• [What you have to do]: The reply must consist of the entire listing, reproduced exactly.

☆ ☆ ☆ ☆ ☆ ☆ ☆

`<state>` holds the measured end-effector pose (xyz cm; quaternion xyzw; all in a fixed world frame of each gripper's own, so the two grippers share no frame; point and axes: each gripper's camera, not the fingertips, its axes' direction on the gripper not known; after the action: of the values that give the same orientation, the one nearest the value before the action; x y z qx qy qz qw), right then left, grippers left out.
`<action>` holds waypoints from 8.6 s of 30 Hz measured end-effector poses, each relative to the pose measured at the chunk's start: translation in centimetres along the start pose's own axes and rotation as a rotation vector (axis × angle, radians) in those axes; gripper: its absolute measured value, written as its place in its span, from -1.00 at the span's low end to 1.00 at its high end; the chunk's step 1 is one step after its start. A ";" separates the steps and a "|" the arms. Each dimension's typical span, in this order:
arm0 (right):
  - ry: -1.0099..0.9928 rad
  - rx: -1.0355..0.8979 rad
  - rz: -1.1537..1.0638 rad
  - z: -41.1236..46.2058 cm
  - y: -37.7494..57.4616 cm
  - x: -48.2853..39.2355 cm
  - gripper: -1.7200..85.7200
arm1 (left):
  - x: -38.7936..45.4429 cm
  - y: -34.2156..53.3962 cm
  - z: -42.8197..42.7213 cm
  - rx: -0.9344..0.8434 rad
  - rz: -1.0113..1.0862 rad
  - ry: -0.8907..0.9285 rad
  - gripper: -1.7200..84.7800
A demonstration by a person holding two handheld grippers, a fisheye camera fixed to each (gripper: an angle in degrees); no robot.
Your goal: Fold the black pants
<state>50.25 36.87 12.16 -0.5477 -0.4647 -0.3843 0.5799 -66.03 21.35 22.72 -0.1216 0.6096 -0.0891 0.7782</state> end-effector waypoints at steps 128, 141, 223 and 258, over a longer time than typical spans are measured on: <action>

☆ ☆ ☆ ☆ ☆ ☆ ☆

• [Written solution]:
`<state>` holds the measured end-effector pose (xyz cm; quaternion xyzw; all in a fixed world frame of each gripper's own, so the two grippers share no frame; point and axes: each gripper's camera, not the fingertips, its axes' direction on the gripper not known; after the action: of the values that give the same orientation, the one nearest the value before the action; x y z qx qy qz qw), right then left, grippers left out.
`<action>` holds waypoints from 8.6 s of 30 Hz measured end-effector poses, each relative to the pose measured at the chunk's start: translation in centimetres along the start pose's own axes and rotation as a rotation vector (axis × angle, radians) in those axes; gripper: its absolute measured value, written as its place in its span, from -1.00 at the span's low end to 1.00 at its high end; the chunk's step 1 is one step after its start. A ";" separates the steps and a "|" the arms. Each dimension's typical span, in this order:
arm0 (right):
  - ry: -1.0099..0.9928 rad
  - rx: -1.0355..0.8979 rad
  - rz: -1.1537..1.0638 rad
  - z: -41.1236..46.2058 cm
  - y: -37.7494..57.4616 cm
  - x: -48.2853..39.2355 cm
  - gripper: -1.7200..85.7200
arm1 (left):
  - x: -38.7936..45.4429 cm
  - y: -34.2156..53.3962 cm
  - z: -42.8197..42.7213 cm
  - rx: -0.9344..0.8434 rad
  - rz: -1.0113..1.0862 rad
  - ry: -0.8907..0.9285 rad
  - gripper: -1.7200..84.7800
A demonstration by a person holding two handheld grippers, a fisheye camera fixed to each (gripper: an angle in degrees); no robot.
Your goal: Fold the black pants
<state>50.25 36.87 12.16 -0.5477 -0.4647 -0.3843 0.5799 -66.03 21.35 22.72 -0.1216 0.6096 -0.0891 0.7782</state> end-effector waypoints at steps 128, 141, 223 and 258, over a longer time than typical spans are measured on: <action>

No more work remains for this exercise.